## Exercise requirements:
State the number of lines in the records that contain "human", with no other words.
*** Records Section Begins ***
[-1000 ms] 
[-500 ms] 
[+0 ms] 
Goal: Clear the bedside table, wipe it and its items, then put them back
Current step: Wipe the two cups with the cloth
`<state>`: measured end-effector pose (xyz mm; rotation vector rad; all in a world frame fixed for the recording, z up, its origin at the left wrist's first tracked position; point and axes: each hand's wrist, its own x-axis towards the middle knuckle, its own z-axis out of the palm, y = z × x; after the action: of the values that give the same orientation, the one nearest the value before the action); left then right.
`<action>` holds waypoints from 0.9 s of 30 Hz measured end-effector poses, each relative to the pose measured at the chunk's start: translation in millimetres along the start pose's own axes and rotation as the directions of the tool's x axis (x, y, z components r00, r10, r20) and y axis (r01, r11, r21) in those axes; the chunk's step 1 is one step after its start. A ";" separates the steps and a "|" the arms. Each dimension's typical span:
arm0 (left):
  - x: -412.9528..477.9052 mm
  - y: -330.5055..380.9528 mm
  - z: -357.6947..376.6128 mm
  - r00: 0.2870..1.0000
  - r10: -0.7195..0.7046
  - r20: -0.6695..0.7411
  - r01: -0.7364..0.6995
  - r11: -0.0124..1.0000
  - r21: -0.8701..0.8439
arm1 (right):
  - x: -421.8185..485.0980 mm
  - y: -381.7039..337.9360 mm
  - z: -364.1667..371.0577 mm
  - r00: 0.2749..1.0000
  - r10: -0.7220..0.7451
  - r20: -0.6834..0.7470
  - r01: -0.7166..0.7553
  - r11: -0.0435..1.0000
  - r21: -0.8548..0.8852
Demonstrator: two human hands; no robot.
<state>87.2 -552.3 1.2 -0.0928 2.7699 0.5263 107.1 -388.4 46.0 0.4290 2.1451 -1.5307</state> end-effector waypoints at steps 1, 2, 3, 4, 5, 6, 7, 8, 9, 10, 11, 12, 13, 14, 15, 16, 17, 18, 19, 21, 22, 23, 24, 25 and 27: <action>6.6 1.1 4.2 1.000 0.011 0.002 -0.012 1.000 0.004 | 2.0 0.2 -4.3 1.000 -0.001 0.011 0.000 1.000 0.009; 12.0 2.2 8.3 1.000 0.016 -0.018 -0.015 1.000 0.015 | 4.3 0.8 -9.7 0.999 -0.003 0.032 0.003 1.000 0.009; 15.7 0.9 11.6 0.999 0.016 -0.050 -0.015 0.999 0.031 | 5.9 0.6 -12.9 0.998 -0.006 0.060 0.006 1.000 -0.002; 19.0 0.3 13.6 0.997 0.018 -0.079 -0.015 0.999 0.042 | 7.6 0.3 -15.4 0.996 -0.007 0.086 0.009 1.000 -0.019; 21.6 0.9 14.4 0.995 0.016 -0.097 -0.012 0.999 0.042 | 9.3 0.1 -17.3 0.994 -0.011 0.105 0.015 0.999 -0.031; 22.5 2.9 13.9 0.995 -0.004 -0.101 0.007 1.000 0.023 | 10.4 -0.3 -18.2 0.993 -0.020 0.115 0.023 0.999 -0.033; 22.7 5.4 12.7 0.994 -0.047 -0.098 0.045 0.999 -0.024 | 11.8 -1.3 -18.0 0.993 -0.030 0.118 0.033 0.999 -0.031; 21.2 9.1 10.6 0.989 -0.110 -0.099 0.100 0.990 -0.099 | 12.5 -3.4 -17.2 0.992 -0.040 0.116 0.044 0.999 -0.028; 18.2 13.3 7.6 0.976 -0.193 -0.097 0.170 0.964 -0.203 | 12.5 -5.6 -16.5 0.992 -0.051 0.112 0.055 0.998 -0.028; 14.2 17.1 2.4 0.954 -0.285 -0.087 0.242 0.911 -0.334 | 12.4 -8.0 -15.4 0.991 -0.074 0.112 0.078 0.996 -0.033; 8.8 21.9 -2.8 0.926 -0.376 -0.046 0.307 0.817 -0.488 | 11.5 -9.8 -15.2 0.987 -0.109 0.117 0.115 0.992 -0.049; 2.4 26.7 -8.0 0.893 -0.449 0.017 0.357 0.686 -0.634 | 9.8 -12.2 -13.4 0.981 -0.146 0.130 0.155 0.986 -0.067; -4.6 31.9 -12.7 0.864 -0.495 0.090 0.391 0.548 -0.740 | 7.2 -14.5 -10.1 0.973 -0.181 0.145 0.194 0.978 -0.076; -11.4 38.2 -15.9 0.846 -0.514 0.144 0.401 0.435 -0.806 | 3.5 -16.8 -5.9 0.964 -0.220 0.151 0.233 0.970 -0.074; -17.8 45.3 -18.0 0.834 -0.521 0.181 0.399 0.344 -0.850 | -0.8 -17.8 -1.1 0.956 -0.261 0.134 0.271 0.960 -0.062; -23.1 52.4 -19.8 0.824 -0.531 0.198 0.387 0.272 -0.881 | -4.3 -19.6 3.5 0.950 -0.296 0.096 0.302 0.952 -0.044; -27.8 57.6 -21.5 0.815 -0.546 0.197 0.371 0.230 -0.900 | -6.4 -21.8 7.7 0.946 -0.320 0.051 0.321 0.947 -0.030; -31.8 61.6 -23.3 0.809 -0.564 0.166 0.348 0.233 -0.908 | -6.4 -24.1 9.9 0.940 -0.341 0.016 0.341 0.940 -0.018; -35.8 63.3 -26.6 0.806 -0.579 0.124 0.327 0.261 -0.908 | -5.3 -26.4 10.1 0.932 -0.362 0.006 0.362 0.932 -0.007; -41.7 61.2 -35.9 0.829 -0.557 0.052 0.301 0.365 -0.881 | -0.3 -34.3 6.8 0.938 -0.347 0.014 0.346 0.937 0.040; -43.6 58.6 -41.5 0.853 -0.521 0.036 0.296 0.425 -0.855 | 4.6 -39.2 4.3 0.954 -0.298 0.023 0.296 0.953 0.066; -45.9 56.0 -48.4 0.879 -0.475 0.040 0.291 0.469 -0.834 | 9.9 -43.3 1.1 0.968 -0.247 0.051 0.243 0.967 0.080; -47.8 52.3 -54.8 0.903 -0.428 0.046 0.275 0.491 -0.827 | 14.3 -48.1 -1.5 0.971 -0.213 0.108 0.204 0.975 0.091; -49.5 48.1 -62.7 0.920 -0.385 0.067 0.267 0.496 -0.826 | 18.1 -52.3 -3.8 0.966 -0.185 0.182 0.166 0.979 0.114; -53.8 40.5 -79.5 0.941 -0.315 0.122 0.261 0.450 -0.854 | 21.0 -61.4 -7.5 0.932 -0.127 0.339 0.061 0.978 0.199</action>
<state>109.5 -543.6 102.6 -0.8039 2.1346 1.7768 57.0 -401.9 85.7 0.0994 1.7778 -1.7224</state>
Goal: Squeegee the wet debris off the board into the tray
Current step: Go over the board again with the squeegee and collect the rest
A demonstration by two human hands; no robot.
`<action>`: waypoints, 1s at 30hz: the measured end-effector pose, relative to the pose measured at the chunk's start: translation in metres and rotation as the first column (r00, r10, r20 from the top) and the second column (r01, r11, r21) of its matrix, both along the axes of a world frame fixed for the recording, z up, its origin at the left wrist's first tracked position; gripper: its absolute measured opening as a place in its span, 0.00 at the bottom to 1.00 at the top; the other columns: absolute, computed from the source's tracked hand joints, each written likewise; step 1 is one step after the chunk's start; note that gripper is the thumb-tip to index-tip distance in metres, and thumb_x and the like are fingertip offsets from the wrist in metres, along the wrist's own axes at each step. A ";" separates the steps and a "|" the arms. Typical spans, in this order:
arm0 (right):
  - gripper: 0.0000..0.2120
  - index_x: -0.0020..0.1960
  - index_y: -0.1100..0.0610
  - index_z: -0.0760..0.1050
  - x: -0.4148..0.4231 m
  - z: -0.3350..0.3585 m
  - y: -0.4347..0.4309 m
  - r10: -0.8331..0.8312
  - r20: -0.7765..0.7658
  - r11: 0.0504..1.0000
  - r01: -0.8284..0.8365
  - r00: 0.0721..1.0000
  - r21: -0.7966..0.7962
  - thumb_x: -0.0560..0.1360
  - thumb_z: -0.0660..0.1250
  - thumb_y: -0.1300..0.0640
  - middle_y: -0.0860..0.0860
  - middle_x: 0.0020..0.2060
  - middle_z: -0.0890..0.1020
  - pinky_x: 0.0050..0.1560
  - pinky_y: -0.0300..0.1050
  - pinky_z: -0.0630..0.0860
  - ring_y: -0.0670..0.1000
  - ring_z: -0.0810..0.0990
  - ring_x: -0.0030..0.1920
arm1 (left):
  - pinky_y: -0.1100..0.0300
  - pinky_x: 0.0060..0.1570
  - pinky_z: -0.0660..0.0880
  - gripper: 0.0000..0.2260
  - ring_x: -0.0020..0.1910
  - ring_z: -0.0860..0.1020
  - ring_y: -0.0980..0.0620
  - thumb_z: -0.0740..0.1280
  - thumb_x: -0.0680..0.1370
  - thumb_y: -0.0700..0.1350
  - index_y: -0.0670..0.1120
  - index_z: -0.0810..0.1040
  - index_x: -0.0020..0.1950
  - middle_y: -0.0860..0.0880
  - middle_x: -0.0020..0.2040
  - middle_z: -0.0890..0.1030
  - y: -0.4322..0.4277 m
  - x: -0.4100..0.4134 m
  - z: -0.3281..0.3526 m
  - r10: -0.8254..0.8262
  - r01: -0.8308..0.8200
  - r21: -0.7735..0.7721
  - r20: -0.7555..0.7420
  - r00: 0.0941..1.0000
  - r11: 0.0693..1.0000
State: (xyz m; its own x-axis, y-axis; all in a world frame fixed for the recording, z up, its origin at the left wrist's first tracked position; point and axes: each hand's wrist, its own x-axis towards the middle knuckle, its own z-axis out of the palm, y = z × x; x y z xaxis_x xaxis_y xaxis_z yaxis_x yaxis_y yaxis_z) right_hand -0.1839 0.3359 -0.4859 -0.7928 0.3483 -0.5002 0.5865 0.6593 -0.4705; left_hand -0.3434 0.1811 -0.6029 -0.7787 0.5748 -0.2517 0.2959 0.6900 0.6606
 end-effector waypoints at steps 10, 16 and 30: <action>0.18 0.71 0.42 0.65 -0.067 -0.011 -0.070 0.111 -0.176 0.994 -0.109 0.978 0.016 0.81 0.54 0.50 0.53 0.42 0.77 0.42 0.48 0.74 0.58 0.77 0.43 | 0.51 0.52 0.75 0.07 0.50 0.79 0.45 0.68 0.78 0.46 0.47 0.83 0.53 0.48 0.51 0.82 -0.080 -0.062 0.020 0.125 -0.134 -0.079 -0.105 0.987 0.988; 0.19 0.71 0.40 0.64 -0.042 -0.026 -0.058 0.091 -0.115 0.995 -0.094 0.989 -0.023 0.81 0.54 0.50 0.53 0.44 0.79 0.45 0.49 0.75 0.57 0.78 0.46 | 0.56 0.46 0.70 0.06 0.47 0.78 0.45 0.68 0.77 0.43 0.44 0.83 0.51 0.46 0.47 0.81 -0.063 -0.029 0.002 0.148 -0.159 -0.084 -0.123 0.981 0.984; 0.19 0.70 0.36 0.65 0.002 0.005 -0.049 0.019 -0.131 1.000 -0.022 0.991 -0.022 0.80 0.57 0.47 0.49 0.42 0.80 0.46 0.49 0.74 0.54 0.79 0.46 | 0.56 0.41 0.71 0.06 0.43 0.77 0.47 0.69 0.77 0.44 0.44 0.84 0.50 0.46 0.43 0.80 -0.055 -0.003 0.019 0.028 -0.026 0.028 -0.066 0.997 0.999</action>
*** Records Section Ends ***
## Answer space:
2